VertexSet is basically a vector of indexes (int). Each vertex read (separated by ',') goes no more than 7 characters length long (values are between -1 and 1).

+1 for asking an optimisation/performance question based on actual profiling results, rather than speculation! — Oliver Charlesworth, Dec 28 '13 at 14:03
What optimization options are you using? (none => your main problem). — Dietmar Kühl, Dec 28 '13 at 14:19
Try using the `std::string::reserve` function to reduce the amount of reallocations. — user123, Dec 28 '13 at 14:21
@fatsokol: I'm a UNIX guy. I would use `-O2` or `-O3`. You seem to work with Visual Studio and I'm blissfully ignorant about Visual Studio. You might want to try a "release" build. However, compiling code using IOStreams without optimization is typically slow (in general, C++ code without optimization tends to be slower). — Dietmar Kühl, Dec 28 '13 at 14:35
Reading each line into an intermediate string may not be necessary. — Lightness Races in Orbit, Dec 28 '13 at 14:55
Looks like reallocation overkill ... you are probably adding (allocate+copy+delete) data to some table or string on each line or csv value. try to initialize size off destination tables to safe value (equal or bigger than needed). Another option is when reach actual size then double it ... to avoid too much reallocations. — Spektre, Dec 28 '13 at 15:42
@fatsokol: Use /Ox or choose Release Build.. Just wondering - why is column initialized to 1 and then set to 0? You can also read the double directly from the file rather than to an intermediate stream. Also as others have pointed out using reserve to avoid reallocations on all your vectors/strings will help. Let us know what the number is as-is with optimization on... — Guy Sirton, Dec 28 '13 at 19:12
@DietmarKühl I've made "release" instead of "debug", and the running time is now reduced from 18+ seconds to 1+ seconds. — squeezy, Dec 29 '13 at 06:56
@GuySirton iteration starts with column = 1 because I've already read the first value of the second row with the `initFirstRow`. Adding reserve did not help much. Can you specify (link to a reference or on comment) how may I read strait doubles from a file? — squeezy, Dec 29 '13 at 07:00
What function is calling `std::string::operator+=`? I don't see `vertexString` being appended anywhere in the code you posted. — Terrance Kennedy, Dec 31 '13 at 20:27
As Mohammad said, the problem is most likely reallocation of the string. When you append to string it might need to realloc). Anyways, I countered similar problems where std::string::reserve wasn't enough. But when I used std::string::resize I got the real boost. Also try to tokenize first by '\n' and only then by ','. This will cause you to read bigger portions at once. — buc030, Jan 04 '14 at 11:27
One minor point: I think you mean 1.8k x 1.8k. 18k x 18k x ~8 characters per item would give around 2.4 gigabytes of data (in which case, reading the data in 18 seconds would be *quite* respectable). — Jerry Coffin, Jan 07 '14 at 20:26

score 5 · Answer 1 · answered Jan 07 '14 at 20:36

At 25 megabytes, I'm going to guess that your file is machine generated. As such, you (probably) don't need to worry about things like verifying the format (e.g., that every comma is in place).
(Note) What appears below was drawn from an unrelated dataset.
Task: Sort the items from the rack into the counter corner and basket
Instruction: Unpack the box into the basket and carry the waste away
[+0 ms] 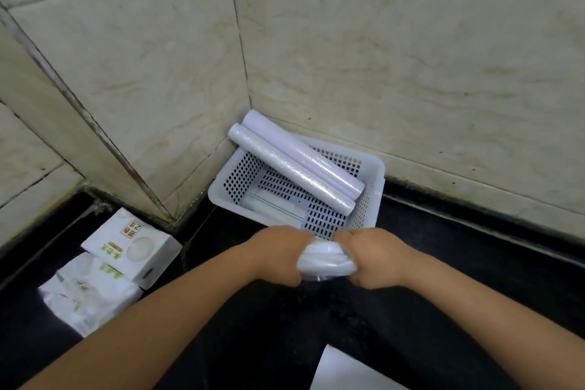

Given the shape of the file (i.e., each line is quite long) you probably won't impose a lot of overhead by putting each line into a stringstream to parse out the numbers.

Based on those two facts, I'd at least consider writing a ctype facet that treats commas as whitespace, then imbuing the stringstream with a locale using that facet to make it easy to parse out the numbers. Overall code length would be a little greater, but each part of the code would end up pretty simple:

#include <iostream>
#include <fstream>
#include <vector>
#include <string>
#include <time.h>
#include <stdlib.h>
#include <locale>
#include <sstream>
#include <algorithm>
#include <iterator>

class my_ctype : public std::ctype<char> {
    std::vector<mask> my_table;
public:
    my_ctype(size_t refs=0):
        my_table(table_size),
        std::ctype<char>(my_table.data(), false, refs) 
    {
        std::copy_n(classic_table(), table_size, my_table.data());
        my_table[',']=(mask)space;
    }
};

template <class T>
class converter {
    std::stringstream buffer;
    my_ctype *m;
    std::locale l;
public:
    converter() : m(new my_ctype), l(std::locale::classic(), m) { buffer.imbue(l); }

    std::vector<T> operator()(std::string const &in) {
        buffer.clear();
        buffer<<in;
        return std::vector<T> {std::istream_iterator<T>(buffer),
            std::istream_iterator<T>()};        
    }
};

int main() {
    std::ifstream in("somefile.csv");
    std::vector<std::vector<double>> numbers;

    std::string line;
    converter<double> cvt;

    clock_t start=clock();
    while (std::getline(in, line))
        numbers.push_back(cvt(line));
    clock_t stop=clock();
    std::cout<<double(stop-start)/CLOCKS_PER_SEC << " seconds\n";
}

To test this, I generated an 1.8K x 1.8K CSV file of pseudo-random doubles like this:

#include <iostream>
#include <stdlib.h>

int main() {
    for (int i=0; i<1800; i++) {
        for (int j=0; j<1800; j++)
            std::cout<<rand()/double(RAND_MAX)<<",";
        std::cout << "\n";
    }
}

This produced a file around 27 megabytes. After compiling the reading/parsing code with gcc (g++ -O2 trash9.cpp), a quick test on my laptop showed it running in about 0.18 to 0.19 seconds. It never seems to use (even close to) all of one CPU core, indicating that it's I/O bound, so on a desktop/server machine (with a faster hard drive) I'd expect it to run faster still.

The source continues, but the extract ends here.